Why am I not surprised this is my mother's first question? I'm twenty-six years old and practically an old maid in her eyes. She came to this country from Russia when she was just a girl, and I gather that back there, they get married pretty young.
"None?" Mom raises an eyebrow. "Now how could that be, Sasha? Isn't the class mostly boys?"
I don't bother to point out that these days, medical school classes are at least half female. My mother would never believe it.
Finally, my mother says what she's been waiting to say since the moment I walked in: "Sasha, why don't you come back home?"
"Daddy wouldn't want me to quit," I say through my teeth.
"Daddy didn't know everything," Mom says quietly. "I think you'd be happier at home. Maybe that nice family will hire you back to watch their kids until you find a husband."
I look down at the sock ball in my hand. I want to hurl it at my mother.
"I don't want to have this conversation again, Mom," I say. "Now, if you'll excuse me, I have to use the bathroom…"
I don't need the bathroom. Really, I just need to get away from my mother. Instead of going to the bathroom, I brush past the small bedroom I used to share with my two sisters and end up in my parents' bedroom. Just like the rest of the house, it hasn't changed a bit since my father's death, but something is comforting about this fact. I open the closet and see rows of my father's shirts, all neatly pressed. I can still vaguely smell his aftershave.

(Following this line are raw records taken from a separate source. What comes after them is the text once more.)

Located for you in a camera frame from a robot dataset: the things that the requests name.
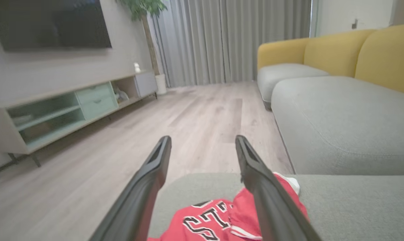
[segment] red jersey
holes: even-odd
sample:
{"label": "red jersey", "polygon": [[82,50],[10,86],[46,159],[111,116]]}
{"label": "red jersey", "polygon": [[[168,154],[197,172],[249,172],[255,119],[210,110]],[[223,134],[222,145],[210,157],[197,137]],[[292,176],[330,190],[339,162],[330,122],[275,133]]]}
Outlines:
{"label": "red jersey", "polygon": [[[275,174],[284,189],[307,217],[290,182]],[[243,241],[261,240],[253,195],[243,188],[233,199],[216,199],[180,209],[159,239],[148,241]]]}

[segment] floor plank
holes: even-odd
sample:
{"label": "floor plank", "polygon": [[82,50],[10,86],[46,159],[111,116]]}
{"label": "floor plank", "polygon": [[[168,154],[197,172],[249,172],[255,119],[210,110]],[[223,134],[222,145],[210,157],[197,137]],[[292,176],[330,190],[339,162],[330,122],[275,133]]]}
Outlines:
{"label": "floor plank", "polygon": [[173,140],[165,185],[239,172],[237,134],[273,171],[292,173],[255,82],[183,87],[144,99],[0,172],[0,241],[87,240],[160,137]]}

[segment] light green drawer
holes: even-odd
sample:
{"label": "light green drawer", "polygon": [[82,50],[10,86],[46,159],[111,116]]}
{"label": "light green drawer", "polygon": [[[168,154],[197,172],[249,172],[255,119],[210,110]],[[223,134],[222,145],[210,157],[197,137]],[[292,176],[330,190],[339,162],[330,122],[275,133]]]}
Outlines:
{"label": "light green drawer", "polygon": [[115,99],[112,97],[107,97],[103,99],[93,100],[82,105],[82,110],[84,117],[87,120],[102,116],[104,113],[113,111],[116,109],[116,105],[114,104]]}
{"label": "light green drawer", "polygon": [[78,90],[75,93],[82,105],[112,95],[110,92],[110,83],[95,85],[86,89]]}

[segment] gray curtain
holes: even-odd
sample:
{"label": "gray curtain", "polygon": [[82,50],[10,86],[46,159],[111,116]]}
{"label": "gray curtain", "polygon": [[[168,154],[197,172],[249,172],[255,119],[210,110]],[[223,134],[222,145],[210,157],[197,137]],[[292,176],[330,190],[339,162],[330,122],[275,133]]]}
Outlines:
{"label": "gray curtain", "polygon": [[309,36],[311,0],[168,0],[155,18],[168,87],[251,81],[262,43]]}

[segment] white plant pot
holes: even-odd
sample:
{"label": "white plant pot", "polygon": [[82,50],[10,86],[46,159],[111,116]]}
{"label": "white plant pot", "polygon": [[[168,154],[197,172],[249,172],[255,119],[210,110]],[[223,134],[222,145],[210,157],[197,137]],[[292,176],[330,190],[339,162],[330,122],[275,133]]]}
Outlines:
{"label": "white plant pot", "polygon": [[156,83],[157,83],[157,94],[163,95],[166,94],[166,79],[165,75],[156,75]]}

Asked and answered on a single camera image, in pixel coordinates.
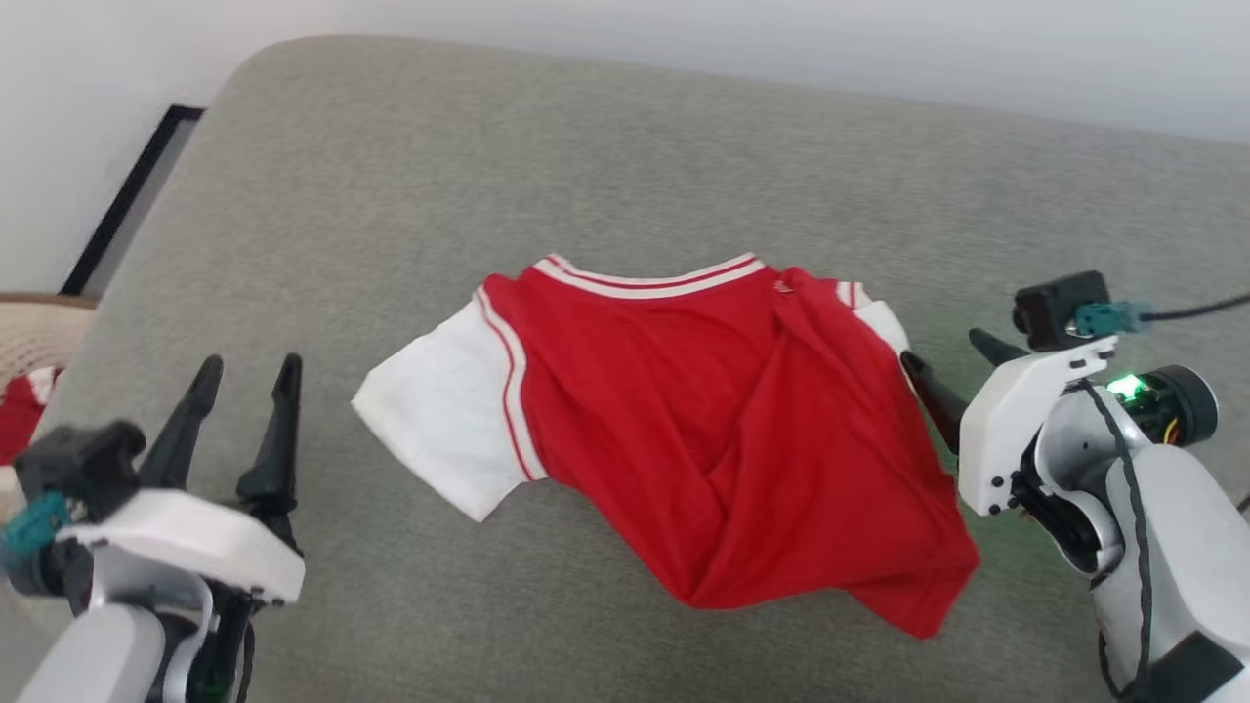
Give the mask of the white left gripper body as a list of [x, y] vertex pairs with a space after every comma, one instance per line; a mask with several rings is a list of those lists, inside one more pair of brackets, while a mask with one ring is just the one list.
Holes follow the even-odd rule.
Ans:
[[180, 490], [139, 490], [111, 517], [66, 527], [59, 539], [104, 542], [268, 603], [296, 603], [308, 575], [304, 558], [262, 522]]

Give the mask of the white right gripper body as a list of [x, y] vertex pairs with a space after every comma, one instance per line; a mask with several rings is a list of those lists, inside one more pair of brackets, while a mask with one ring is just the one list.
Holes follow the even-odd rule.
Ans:
[[994, 368], [962, 415], [959, 494], [979, 517], [1006, 507], [1022, 452], [1071, 384], [1108, 369], [1118, 336], [1032, 352]]

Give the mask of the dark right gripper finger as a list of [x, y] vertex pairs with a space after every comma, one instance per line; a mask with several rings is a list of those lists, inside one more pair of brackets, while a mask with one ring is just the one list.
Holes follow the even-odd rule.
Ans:
[[972, 344], [975, 352], [978, 352], [982, 359], [991, 363], [994, 367], [1001, 367], [1002, 364], [1020, 359], [1020, 357], [1031, 355], [1031, 352], [1014, 346], [1014, 344], [1010, 344], [991, 333], [982, 330], [981, 328], [972, 328], [969, 330], [969, 341]]
[[906, 373], [914, 392], [916, 392], [942, 444], [954, 454], [960, 453], [960, 429], [968, 402], [955, 394], [946, 383], [938, 378], [938, 372], [915, 352], [902, 352], [900, 355], [902, 372]]

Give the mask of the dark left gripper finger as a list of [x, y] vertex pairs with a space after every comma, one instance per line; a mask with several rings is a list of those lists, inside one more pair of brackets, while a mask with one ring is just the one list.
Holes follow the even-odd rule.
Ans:
[[176, 404], [142, 459], [141, 487], [188, 489], [192, 450], [201, 424], [214, 408], [222, 372], [222, 357], [205, 357], [182, 400]]
[[298, 543], [290, 513], [298, 508], [298, 437], [302, 359], [288, 354], [270, 394], [272, 412], [255, 467], [238, 478], [238, 507], [290, 548]]

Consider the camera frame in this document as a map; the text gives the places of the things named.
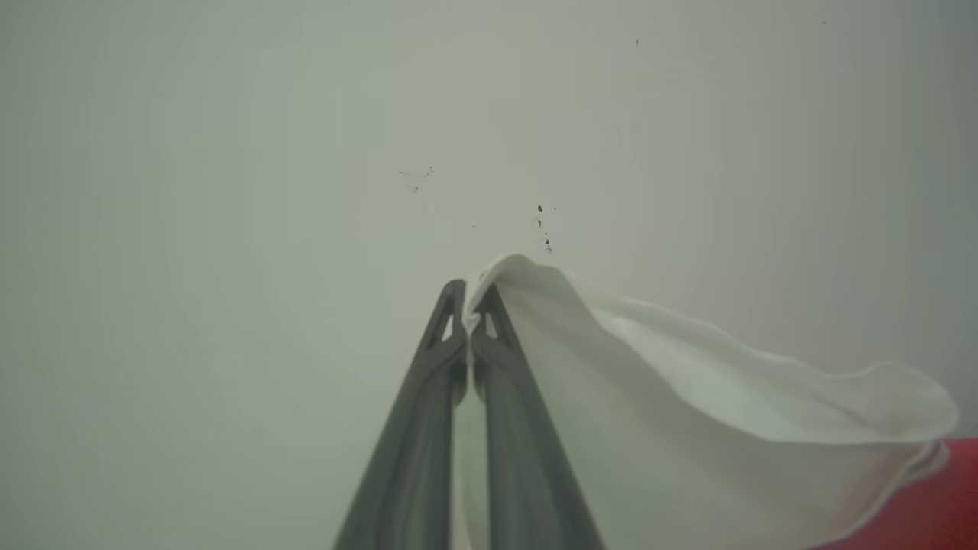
red object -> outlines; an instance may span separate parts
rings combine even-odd
[[[946,441],[951,457],[898,491],[851,537],[820,550],[978,550],[978,438]]]

cloth fold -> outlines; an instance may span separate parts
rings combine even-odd
[[[496,284],[609,549],[812,548],[940,469],[957,409],[896,363],[831,375],[522,255]],[[484,415],[459,413],[467,530],[488,549]]]

white cloth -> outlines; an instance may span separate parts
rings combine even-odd
[[[895,363],[831,375],[522,255],[496,283],[607,548],[788,550],[846,536],[943,465],[948,393]],[[485,427],[467,393],[458,466],[487,550]]]

white fabric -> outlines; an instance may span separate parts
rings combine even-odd
[[[830,375],[522,255],[467,281],[467,330],[496,283],[609,549],[811,548],[939,469],[948,393],[895,363]],[[467,393],[459,462],[487,549],[485,429]]]

white backdrop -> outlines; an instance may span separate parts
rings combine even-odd
[[[978,435],[976,59],[968,0],[8,0],[0,546],[329,547],[501,252]]]

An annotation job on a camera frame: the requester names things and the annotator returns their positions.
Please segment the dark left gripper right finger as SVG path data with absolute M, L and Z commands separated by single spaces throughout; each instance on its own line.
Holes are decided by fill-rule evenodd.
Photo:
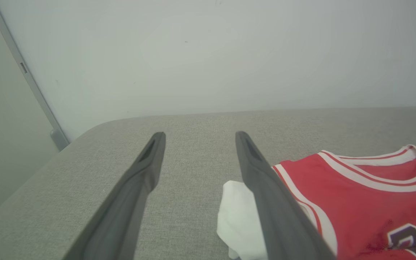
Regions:
M 334 253 L 250 136 L 235 135 L 242 178 L 253 192 L 270 260 L 334 260 Z

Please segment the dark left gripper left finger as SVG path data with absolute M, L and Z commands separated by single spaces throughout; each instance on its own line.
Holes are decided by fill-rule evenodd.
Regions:
M 88 221 L 65 260 L 132 260 L 146 200 L 159 182 L 166 135 L 156 132 Z

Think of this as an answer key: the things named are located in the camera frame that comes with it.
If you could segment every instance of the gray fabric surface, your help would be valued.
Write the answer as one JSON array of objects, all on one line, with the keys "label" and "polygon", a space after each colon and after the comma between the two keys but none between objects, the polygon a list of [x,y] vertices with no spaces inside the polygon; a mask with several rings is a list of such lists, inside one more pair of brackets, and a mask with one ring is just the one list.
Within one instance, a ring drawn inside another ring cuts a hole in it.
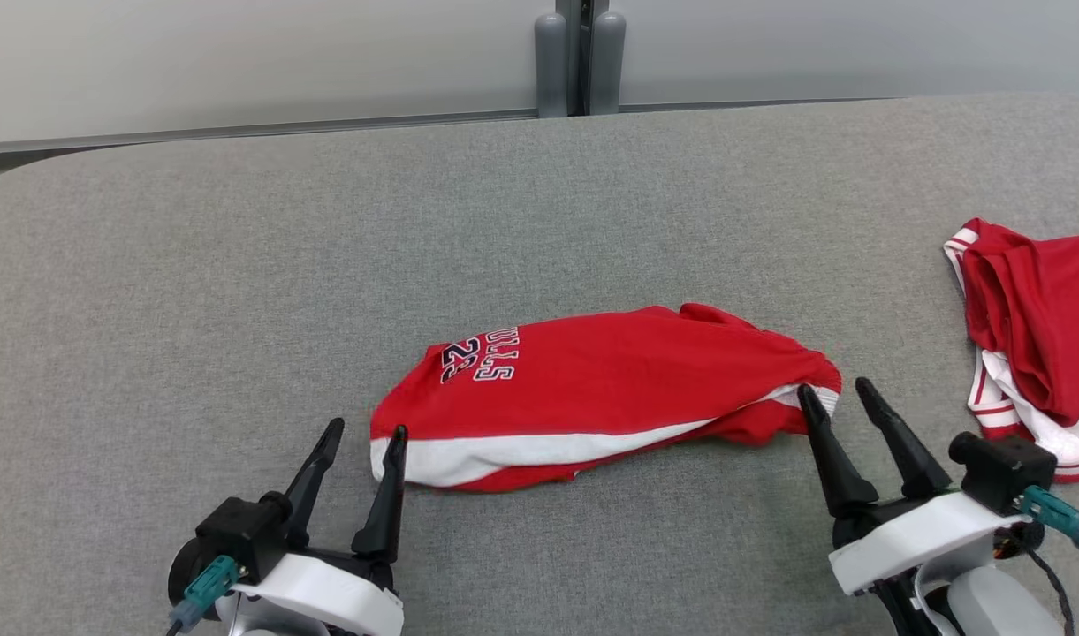
[{"label": "gray fabric surface", "polygon": [[[947,462],[975,430],[940,246],[1079,233],[1079,97],[975,96],[370,130],[77,153],[0,177],[0,635],[161,634],[220,500],[350,427],[313,519],[346,547],[369,414],[431,342],[700,301],[825,351],[885,495],[868,375]],[[1079,503],[1079,486],[1060,488]],[[805,438],[696,443],[574,483],[410,488],[421,635],[885,634],[830,574]],[[1079,552],[1043,547],[1079,619]],[[1009,571],[1056,613],[1033,565]],[[216,634],[219,625],[199,628]]]}]

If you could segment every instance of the white plastic robot part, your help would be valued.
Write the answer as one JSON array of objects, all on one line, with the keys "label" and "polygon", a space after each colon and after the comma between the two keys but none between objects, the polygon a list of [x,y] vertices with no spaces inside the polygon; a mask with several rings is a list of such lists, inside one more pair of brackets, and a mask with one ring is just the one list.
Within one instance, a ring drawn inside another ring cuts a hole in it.
[{"label": "white plastic robot part", "polygon": [[951,492],[831,552],[830,567],[843,592],[853,595],[872,587],[876,580],[967,546],[997,528],[1028,520],[1024,515],[1000,517],[964,492]]},{"label": "white plastic robot part", "polygon": [[259,585],[232,588],[354,634],[400,636],[405,623],[393,593],[313,556],[284,555]]}]

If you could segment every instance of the red garment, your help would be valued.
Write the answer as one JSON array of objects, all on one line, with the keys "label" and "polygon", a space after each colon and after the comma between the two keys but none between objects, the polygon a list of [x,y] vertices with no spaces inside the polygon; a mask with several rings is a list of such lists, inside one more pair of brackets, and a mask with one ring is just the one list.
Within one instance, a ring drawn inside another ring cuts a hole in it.
[{"label": "red garment", "polygon": [[562,317],[429,347],[373,415],[370,458],[381,476],[405,424],[409,481],[511,490],[681,439],[805,434],[804,382],[833,411],[824,355],[712,307]]},{"label": "red garment", "polygon": [[1079,236],[1030,241],[974,218],[964,245],[968,335],[1007,353],[1021,393],[1056,422],[1079,420]]}]

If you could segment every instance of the teal connector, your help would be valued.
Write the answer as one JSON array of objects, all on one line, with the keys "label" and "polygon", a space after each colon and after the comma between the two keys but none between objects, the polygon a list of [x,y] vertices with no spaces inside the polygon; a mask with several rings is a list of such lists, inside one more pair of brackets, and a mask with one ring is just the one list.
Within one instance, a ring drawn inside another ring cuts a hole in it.
[{"label": "teal connector", "polygon": [[241,579],[241,568],[229,556],[218,556],[208,564],[197,579],[185,588],[185,599],[170,610],[170,634],[188,634],[210,605],[233,587]]},{"label": "teal connector", "polygon": [[1025,488],[1019,510],[1068,537],[1079,549],[1079,510],[1071,504],[1044,488],[1032,486]]}]

"I'm trying my best, Papa," I whisper as I run my hand along the sleeve of my father's old blue shirt.
Then I really do go to the bathroom, which has also remained untouched since my father's death. His razor and shaving lotion are still on the sink counter, and a large lump forms in my throat that makes it difficult to swallow. I guess my mother misses him too. Maybe it comforts her to see Dad's stuff still around the bathroom and in the closets.
I open the medicine cabinet and see the pill bottles that contain all my father's medications. Before his death, he was taking several kinds of pills that attempted to increase the amount of dopamine in his brain and decrease the symptoms of the disease. The medications decreased his symptoms somewhat, but the dopamine had an undesired side effect: hallucinations.
I remember how my father was haunted by voices he started hearing in his head and visions of things that weren't there. It tortured him to the point that he chose to live with the symptoms of Parkinson's disease rather than continue the medications. He preferred shaking hands, poor balance, and shuffling feet to the voices in his head.
I pick up a large bottle of a medication called carbidopa-levodopa. Levodopa is converted by the body into dopamine. But that dopamine also caused the worst of my father's hallucinations—he couldn't tolerate these pills for more than a few weeks. I shake the bottle and discover that it's still almost full.
There's only a seedling of an idea in my head as I shove the bottle into my pocket.